21 de agosto de 2019

Além de enfrentar a perda de um ente familiar, os parentes do concordiense Douglas Favaretto, de 33 anos, morto em tragédia no trânsito nesta semana, tiveram que lidar também com as péssimas condições do Instituto Médico Legal (IML) de Concórdia. O corpo dele levou quase dez horas para ser liberado conforme contou o irmão Diego Favaretto à reportagem das rádios Rural e 96.

Diego procurou o jornalismo da emissora para reclamar das péssimas condições físicas de atendimento do IML. De acordo com ele, por conta da falta de energia elétrica adequada o corpo do irmão passou quase dez horas no local. A vítima foi levada ao Instituto pouco depois das 23 horas e só foi liberada para a família pouco depois das 08 horas do dia seguinte. Profissionais precisavam da luz do dia para fazer a necropsia.

Em entrevista ao programa Papo@96, Diogo contou como foram as horas após acidente. “Eu estava viajando, trabalhando. Quando cheguei, constatei que era verídico. Fui correr atrás dos trâmites. Eles disseram no IML que só iriam atender às 07h30. Aí cheguei 07h30, estava já o carro com o corpo. Aí às 08 horas chegou o legista e fui perguntar porque só fazem de manhã. Então, ele me questionou: vou fazer com que luz à noite?”, relatou (ouça abaixo)

Ainda segundo Diego, a própria funcionária não tinha luz osuficiente para preencher os documentos. “A funcionária, pra preencher os papéis, precisou ir até a janela para ter iluminação.” Depois de liberado o corpo, eles precisaram se deslocar até o interior do município, em Linha Tiradentes, onde ocorria o velório.
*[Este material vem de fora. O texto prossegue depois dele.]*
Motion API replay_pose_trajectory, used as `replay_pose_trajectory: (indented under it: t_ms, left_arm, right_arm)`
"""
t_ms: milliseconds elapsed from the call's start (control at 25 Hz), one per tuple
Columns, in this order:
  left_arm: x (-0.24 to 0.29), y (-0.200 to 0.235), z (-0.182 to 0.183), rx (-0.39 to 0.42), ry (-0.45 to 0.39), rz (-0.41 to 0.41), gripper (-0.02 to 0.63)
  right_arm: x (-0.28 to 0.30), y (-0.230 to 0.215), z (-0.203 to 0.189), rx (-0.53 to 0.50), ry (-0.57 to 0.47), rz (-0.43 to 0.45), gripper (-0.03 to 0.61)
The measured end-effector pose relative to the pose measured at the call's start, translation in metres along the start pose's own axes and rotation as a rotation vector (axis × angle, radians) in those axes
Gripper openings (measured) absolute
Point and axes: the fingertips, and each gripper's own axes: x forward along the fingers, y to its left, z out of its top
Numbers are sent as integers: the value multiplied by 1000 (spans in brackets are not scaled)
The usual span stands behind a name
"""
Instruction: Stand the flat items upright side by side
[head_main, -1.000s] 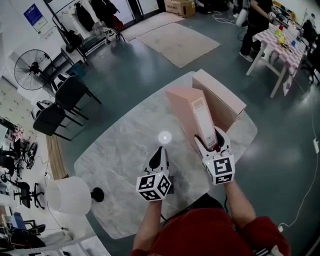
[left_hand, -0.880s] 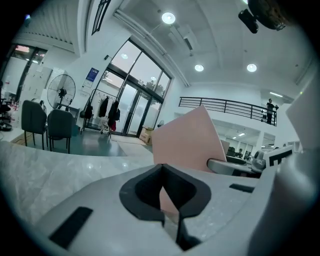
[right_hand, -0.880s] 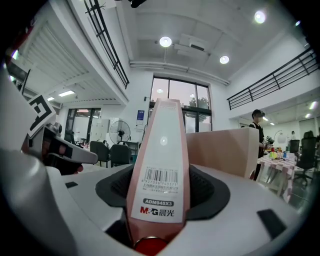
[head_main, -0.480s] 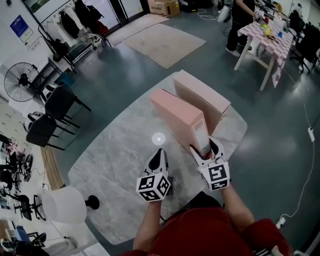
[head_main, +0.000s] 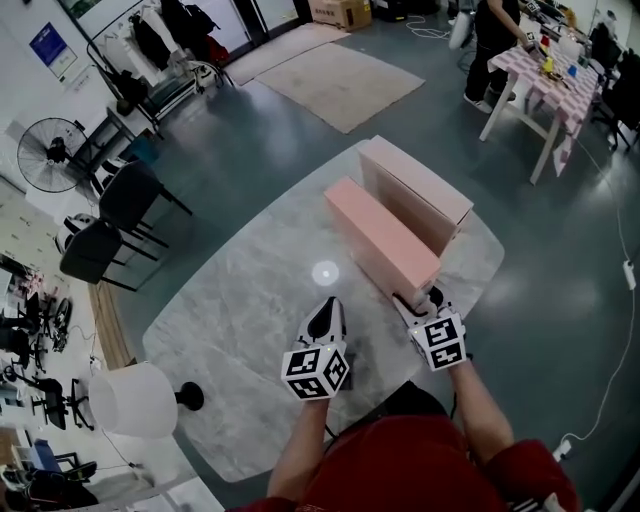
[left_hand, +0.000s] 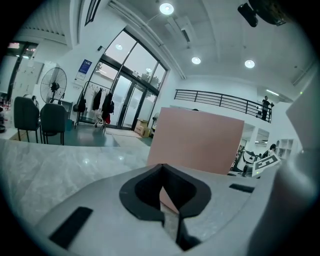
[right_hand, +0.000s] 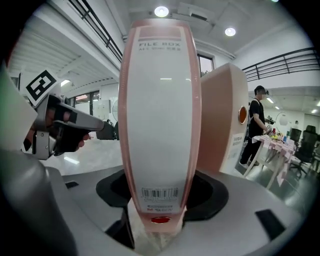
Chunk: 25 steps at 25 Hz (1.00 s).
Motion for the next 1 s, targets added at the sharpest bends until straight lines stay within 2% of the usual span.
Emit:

O corpo chegou apenas às 12 horas no local, e às 16 horas foi enterrado.

Ele também reclama da estrutura para a família que fica no aguardo do trâmite no IML. “Fica pai, mãe, viúva, filho, esperando. A gente só foi contar às 10 da manhã pro menino porque não tinha corpo pra mostrar. Como vai contar se não tem um corpo? Não to reclamando do atendimento. Mas to reclamando do poder público, tomar uma atitude. Não tem um banco pra família sentar, uma água pra família tomar”, desabafou. 
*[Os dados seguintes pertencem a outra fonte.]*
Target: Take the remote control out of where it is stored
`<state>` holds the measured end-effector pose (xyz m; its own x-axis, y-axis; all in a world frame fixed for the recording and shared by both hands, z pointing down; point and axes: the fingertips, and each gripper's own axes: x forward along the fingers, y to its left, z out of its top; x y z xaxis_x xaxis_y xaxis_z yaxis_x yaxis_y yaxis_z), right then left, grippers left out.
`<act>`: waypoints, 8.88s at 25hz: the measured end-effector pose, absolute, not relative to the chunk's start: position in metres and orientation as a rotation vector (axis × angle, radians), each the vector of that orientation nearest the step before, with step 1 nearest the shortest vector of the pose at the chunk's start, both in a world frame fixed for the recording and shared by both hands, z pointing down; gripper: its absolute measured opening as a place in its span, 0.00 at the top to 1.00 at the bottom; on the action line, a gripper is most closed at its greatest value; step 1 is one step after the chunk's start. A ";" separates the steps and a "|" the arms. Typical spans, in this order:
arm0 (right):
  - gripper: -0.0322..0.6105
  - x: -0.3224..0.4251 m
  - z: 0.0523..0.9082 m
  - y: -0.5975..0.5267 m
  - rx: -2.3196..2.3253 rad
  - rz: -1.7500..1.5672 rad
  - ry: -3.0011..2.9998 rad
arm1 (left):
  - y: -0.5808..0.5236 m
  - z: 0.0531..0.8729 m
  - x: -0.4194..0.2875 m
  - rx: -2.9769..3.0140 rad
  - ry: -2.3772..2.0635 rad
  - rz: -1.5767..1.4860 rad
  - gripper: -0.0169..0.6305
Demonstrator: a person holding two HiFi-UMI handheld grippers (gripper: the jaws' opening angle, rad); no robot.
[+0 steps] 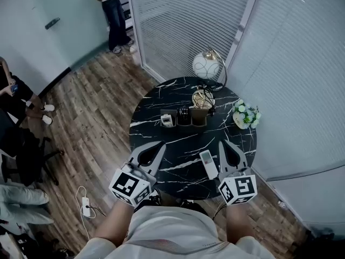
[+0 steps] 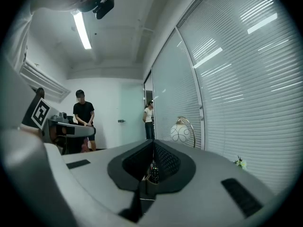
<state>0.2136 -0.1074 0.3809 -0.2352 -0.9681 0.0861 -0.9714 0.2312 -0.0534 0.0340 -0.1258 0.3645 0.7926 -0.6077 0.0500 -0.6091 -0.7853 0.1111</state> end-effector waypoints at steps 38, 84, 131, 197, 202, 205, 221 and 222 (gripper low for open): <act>0.70 0.160 0.478 -0.235 1.828 0.240 -2.170 | -0.149 0.400 -0.041 2.711 -1.136 0.060 0.96; 0.60 0.175 0.473 -0.228 1.979 0.322 -2.153 | -0.162 0.430 -0.047 2.684 -1.056 0.136 0.96; 0.54 0.144 0.703 -0.129 1.300 0.754 -1.803 | -0.145 0.446 -0.044 2.624 -1.054 0.110 0.96; 0.69 0.109 0.476 -0.228 1.751 0.242 -2.221 | -0.143 0.395 -0.076 2.681 -1.187 -0.007 0.96; 0.57 0.091 0.532 -0.270 1.778 0.347 -2.094 | -0.148 0.408 -0.091 2.651 -1.184 0.025 0.96; 0.56 0.082 0.563 -0.288 1.791 0.377 -2.029 | -0.151 0.418 -0.098 2.635 -1.173 0.052 0.96; 0.56 0.065 0.637 -0.331 1.865 0.475 -1.890 | -0.168 0.453 -0.129 2.563 -1.158 0.129 0.96; 0.56 0.067 0.637 -0.330 1.876 0.476 -1.886 | -0.168 0.453 -0.130 2.560 -1.157 0.130 0.96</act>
Douglas morreu na noite da última segunda-feira, dia 19. Ele se envolveu em acidente de trânsito no Contorno Viário Norte de Concórdia. Três veículos acabaram colidindo – uma motocicleta, uma VW/Saveiro, e um Fiat/Uno, onde estava Douglas. Ele acabou perdendo a vida instantaneamente. Ele deixa dois filhos e a esposa.